_Directions for this task_.
Look through the lines below, find those with the word "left", and copy them.

━━━━━ Exercise data ━━━━━

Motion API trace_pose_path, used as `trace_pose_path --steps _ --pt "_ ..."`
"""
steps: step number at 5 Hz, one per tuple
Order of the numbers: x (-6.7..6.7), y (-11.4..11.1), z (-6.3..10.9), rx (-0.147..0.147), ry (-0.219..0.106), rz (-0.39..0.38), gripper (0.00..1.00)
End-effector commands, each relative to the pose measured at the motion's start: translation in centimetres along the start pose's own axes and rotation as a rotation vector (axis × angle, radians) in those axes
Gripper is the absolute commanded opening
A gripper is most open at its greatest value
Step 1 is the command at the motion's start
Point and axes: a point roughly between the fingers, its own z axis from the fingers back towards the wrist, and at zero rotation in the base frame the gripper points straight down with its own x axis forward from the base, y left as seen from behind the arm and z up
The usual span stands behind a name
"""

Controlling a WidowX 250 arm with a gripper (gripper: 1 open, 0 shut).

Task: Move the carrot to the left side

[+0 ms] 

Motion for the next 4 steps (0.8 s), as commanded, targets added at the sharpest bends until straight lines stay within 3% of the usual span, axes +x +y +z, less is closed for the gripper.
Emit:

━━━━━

_Answer box_.
Point and axes: a point roughly between the fingers, its own z axis from the fingers back towards the wrist, and at zero rotation in the base frame the gripper points straight down with its own x axis forward from the base, y left as seen from behind the arm and z up
Task: Move the carrot to the left side

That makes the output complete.